> [Work instructions] Look through the entries that follow and return each line that has the string "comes".

Extracted data entries
◆ ◆ ◆ ◆
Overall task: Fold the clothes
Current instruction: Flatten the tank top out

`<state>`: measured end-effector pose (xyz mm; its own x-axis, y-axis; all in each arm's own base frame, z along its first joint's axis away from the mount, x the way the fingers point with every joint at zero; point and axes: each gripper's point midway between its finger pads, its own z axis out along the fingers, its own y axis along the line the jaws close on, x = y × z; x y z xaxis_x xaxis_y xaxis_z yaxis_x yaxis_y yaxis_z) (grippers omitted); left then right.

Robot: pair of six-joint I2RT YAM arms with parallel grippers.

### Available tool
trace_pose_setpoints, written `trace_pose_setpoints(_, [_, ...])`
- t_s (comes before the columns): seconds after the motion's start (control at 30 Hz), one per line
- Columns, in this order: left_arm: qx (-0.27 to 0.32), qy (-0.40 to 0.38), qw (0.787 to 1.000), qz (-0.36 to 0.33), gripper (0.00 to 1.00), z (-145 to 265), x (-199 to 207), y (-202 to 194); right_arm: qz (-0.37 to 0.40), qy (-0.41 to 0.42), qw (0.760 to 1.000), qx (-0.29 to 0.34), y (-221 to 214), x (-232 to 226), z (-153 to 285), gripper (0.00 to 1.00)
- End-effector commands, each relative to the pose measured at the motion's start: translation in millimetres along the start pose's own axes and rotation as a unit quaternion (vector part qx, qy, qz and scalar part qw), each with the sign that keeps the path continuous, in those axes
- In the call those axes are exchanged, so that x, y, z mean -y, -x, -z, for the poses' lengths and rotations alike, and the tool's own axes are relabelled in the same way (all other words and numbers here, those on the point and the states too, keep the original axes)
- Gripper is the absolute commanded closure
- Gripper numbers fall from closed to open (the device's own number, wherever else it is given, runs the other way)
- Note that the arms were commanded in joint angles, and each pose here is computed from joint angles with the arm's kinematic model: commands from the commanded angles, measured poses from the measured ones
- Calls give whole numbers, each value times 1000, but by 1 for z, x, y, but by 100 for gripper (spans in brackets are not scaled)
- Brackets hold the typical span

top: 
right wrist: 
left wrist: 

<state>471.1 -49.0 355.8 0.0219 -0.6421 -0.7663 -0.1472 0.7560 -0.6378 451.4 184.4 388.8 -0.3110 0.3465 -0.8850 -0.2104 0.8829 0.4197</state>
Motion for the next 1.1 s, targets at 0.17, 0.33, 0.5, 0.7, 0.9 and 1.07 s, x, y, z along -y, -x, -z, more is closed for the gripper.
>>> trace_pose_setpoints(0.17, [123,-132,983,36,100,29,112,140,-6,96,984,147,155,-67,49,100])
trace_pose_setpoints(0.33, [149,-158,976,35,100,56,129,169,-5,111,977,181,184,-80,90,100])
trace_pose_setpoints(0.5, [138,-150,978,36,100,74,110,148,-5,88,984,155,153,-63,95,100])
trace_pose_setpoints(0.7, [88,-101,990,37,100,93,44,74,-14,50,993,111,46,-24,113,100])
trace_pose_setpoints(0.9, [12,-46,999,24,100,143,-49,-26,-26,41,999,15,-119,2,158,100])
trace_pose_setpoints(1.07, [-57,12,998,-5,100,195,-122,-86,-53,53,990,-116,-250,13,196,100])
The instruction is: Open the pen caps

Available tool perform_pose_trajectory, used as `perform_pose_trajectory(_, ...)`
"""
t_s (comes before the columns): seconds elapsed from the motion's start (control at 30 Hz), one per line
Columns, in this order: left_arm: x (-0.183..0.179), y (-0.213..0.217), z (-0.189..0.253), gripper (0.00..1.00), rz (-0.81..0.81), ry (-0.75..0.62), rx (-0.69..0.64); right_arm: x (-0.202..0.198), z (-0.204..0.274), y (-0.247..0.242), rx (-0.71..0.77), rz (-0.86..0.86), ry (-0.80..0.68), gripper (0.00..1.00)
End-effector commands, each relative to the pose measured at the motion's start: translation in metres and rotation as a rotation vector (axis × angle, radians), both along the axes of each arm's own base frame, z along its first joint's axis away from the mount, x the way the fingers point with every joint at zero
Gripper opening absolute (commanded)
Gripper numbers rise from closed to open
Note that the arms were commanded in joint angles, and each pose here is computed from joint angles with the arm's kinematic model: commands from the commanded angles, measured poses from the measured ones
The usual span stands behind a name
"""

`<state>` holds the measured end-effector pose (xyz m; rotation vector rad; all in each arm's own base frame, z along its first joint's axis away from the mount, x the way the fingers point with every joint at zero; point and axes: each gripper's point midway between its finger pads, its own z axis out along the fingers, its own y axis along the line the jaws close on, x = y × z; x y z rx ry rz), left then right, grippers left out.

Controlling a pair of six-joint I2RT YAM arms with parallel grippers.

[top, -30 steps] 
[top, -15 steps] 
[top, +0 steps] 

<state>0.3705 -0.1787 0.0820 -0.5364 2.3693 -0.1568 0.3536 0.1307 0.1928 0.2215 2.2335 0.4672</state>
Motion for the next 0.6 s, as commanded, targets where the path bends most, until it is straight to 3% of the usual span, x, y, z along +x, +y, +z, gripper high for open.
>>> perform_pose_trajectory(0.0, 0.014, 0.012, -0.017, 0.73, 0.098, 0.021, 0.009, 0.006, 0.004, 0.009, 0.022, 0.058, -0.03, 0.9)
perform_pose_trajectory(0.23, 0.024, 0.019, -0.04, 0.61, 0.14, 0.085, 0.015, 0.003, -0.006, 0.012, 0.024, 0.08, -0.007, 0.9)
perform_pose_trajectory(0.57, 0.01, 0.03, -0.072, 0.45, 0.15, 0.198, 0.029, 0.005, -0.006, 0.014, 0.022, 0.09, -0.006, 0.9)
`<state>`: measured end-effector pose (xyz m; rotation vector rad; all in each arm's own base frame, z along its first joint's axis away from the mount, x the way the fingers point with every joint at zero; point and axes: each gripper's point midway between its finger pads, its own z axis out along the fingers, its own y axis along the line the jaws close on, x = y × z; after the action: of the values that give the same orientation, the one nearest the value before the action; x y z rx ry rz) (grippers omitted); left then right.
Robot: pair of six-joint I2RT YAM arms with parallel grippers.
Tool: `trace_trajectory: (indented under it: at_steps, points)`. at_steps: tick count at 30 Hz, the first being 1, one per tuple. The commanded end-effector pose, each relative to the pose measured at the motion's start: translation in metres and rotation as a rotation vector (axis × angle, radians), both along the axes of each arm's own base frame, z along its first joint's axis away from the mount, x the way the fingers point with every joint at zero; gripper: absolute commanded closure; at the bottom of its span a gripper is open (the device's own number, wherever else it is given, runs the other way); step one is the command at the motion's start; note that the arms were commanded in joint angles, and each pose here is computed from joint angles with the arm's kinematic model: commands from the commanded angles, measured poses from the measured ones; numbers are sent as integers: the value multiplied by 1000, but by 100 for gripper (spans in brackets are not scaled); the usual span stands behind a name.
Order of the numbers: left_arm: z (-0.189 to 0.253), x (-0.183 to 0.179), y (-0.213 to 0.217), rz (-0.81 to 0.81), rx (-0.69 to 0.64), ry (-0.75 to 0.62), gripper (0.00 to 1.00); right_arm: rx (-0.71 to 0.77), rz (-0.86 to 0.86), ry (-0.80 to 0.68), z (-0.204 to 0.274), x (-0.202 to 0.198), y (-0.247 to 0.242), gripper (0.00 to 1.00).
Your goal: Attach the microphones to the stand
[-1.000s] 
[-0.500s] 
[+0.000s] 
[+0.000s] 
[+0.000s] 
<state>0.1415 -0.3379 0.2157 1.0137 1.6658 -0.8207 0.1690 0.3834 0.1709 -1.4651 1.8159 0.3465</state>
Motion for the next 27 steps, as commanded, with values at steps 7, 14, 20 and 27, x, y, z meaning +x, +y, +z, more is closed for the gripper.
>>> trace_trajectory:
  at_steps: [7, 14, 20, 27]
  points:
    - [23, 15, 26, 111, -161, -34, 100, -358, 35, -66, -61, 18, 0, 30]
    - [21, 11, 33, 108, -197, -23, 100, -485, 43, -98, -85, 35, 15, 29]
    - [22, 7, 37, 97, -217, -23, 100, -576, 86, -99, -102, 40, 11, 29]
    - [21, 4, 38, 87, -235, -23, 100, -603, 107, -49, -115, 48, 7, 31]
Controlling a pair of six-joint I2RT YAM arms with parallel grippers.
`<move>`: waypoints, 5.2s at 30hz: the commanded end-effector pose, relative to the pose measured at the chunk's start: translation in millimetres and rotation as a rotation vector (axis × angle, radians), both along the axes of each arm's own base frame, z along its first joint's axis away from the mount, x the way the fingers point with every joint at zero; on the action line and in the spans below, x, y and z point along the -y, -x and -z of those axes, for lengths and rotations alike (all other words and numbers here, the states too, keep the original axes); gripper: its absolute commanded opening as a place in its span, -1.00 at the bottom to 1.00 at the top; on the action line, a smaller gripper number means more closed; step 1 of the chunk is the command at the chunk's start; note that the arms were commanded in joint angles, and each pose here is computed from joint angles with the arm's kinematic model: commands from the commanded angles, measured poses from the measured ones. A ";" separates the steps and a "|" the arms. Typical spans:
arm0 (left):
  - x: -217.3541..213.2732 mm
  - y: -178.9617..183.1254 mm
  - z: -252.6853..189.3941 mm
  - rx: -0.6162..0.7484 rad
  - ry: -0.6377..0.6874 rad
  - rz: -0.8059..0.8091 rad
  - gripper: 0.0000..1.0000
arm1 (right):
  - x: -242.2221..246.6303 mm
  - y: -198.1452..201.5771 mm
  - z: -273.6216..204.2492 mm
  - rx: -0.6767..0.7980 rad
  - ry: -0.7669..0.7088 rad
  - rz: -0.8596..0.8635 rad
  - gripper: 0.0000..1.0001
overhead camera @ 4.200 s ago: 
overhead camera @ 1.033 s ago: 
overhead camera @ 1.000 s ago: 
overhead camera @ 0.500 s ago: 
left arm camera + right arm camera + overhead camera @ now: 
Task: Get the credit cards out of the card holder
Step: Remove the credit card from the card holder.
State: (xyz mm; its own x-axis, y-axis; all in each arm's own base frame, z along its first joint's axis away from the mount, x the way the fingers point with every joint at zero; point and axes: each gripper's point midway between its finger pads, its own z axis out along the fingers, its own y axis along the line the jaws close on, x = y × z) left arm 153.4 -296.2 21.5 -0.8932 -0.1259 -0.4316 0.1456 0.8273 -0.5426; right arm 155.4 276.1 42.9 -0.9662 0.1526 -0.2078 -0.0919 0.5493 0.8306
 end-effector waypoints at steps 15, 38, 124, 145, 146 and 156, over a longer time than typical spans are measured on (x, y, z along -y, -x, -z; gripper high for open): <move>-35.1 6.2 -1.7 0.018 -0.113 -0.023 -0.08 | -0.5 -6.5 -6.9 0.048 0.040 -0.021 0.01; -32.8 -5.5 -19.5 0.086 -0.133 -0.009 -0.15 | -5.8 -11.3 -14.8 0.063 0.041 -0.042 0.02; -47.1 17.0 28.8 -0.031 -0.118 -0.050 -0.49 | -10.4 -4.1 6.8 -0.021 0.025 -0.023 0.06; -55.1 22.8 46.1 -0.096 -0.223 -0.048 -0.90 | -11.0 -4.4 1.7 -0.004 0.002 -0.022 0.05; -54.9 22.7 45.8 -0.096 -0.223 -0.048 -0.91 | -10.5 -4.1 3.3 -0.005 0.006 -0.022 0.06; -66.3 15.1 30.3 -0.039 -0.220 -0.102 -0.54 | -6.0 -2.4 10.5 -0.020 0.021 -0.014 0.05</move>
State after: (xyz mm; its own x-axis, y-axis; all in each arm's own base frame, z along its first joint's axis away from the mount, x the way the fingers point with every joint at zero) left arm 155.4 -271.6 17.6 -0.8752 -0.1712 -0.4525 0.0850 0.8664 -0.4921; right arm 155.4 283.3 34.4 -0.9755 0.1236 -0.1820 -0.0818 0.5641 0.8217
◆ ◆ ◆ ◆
> [Solution for this exercise]
- t_s (comes before the columns): seconds after the motion's start (control at 30 Hz), one per line
t_s (comes before the columns): seconds elapsed from the motion's start (control at 30 Hz), one per line

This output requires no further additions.